Jakarta (ANTARA) –
Yayasan Kanker Payudara Indonesia (YKPI) menandatangani perjanjian kerja sama dengan Perhimpunan Dokter Bedah Indonesia (PERABOI) dan Perhimpunan Dokter Keluarga Indonesia (PDKI) terkait penyelenggaraan pelatihan deteksi dini kanker payudara untuk dokter umum.
Selain itu, ia juga mengingatkan pentingnya secara rutin melakukan SADARI (perikSA payuDAra sendiRI) dan SADANIS (perikSA payuDAra kliNIS).

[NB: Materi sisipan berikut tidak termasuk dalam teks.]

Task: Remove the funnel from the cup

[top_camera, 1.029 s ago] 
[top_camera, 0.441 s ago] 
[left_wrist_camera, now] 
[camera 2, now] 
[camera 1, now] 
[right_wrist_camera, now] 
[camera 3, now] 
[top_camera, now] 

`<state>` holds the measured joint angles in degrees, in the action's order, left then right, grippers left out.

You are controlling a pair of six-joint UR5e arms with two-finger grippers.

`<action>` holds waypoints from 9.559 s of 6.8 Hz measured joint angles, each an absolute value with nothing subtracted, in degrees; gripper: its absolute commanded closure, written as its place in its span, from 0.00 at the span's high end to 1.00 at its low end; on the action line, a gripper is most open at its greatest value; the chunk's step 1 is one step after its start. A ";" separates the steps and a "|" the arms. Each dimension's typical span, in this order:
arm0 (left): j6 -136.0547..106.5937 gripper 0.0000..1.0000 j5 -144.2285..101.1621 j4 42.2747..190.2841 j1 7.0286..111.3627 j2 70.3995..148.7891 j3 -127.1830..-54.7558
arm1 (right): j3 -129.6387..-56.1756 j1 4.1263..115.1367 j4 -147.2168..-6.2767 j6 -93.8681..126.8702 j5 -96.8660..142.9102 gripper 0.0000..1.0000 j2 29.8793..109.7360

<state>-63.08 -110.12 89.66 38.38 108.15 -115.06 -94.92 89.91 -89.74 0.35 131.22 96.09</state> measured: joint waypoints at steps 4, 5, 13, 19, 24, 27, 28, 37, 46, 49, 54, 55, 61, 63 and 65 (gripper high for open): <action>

“Kanker payudara bisa disembuhkan, kuncinya adalah ditemukan dalam stadium awal dan mengikuti tahapan-tahapan pengobatan secara medis,” katanya.
SADARI sangat mudah dilakukan asal dilakukan dengan cara yang tepat, rutin, disiplin dan bila ada benjolan yang menetap dan tidak sakit segera periksakan ke fasilitas kesehatan terdekat.
Perjanjian kerja sama bertujuan antara lain adalah untuk menurunkan angka kejadian kanker payudara stadium lanjut dan meningkatkan pengetahuan para dokter keluarga dan masyarakat terkait kanker payudara.
Kemudian, pelatihan juga untuk meningkatkan deteksi dini guna pencegahannya sedini mungkin melalui pelatihan yang akan dilakukan ketiga pihak.
Perjanjian Kerjasama ini berlaku satu tahun dan dapat diperpanjang waktunya maupun ditambah substansinya setelah dilakukan monitoring dan evaluasi serta pembahasan oleh ketiga pihak.
Rencana pelatihan sesuai kerja sama ini akan dilakukan sebanyak dua kali yaitu bulan Desember 2023 dan Maret 2024.
Kanker payudara merupakan salah satu masalah kesehatan terbesar dan penyebab kematian tertinggi bagi perempuan di Indonesia yang terdiagnosa kanker.